The government has published guidelines for software engineers working in government departments on how they should use artificial intelligence (AI)-based coding assistants.
The Government Digital Service (GDS) AI coding assistants for developers HMG The document warns that if a production service is developed, maintained and deployed from a single environment using AI coding assistants, unacceptable risks may be introduced.
“A tighter development platform and deployment infrastructure is a good practice, as you have fewer concerns about the specific use of AI coding assistants,” the GDS said. It suggested that software engineering teams in government departments can “significantly reduce the risks of using AI coding assistants in their development environments by working in the open and using master branch protection.”
The GDS guidelines recommend that software engineering teams in government departments also maintain strict segregation and audit of access to production secrets and multi-stage deployments, which should include sufficient test coverage and vulnerability scanning for continuous deployment in software development pipelines.
Because the models underlying AI coding assistants are not defined, GDS guidelines recommend that source code and build pipelines should never rely on specific responses to a prompt unless the software engineering team is willing to extensively test those responses and accept the risk of frequent breakage.
The release of the guidelines comes after a four-month pilot with more than 1,000 software engineers using AI to improve program productivity.
The Department of Science, Innovation and Technology (DSIT) reported that a pilot shows that AI assistants have the potential to save government software developers the equivalent of 28 working days a year – almost an hour every day.

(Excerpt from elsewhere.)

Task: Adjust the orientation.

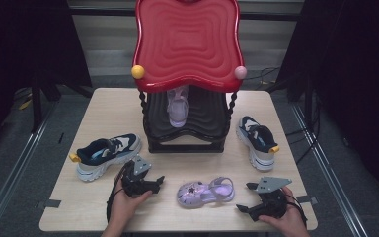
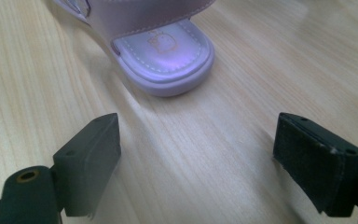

The efficiency gains from this AI meant that the more than 1,000 developers who took part in the trial were able to create more software to support government-led digital initiatives. DSIT predicted that AI assistants could help the government build the technology it needs faster, targeting £45 billion in savings for the taxpayer by making the public sector more efficient.
Developers and engineers across 50 government departments trialed AI coding assistants from Microsoft, Github Copilot, and Google, Twin Code Help in the Field
The trial found widespread satisfaction with the coder tools, with 72% of users agreeing that they offer good value to their organization. More than half of participants (58%) said they would rather not return to work without the help of AI, while 65% reported completing tasks faster and 56% said they could solve problems more effectively.
AI-powered coding assistants were used to produce initial drafts of source code that could then be modified by government software engineers, or used to review existing code. DSIT said that only 15% of the code generated by AI coding assistants was used without any edits, showing that engineers are taking care to review and correct AI-generated code where necessary.
Technology Minister Kanishka Narayan said: “These results show that our engineers are hungry to use AI to do this work faster and know how to use it safely. This is exactly how I want us to use AI and other technology to make sure we deliver the standard of public service that people expect, both in terms of accuracy and efficiency.”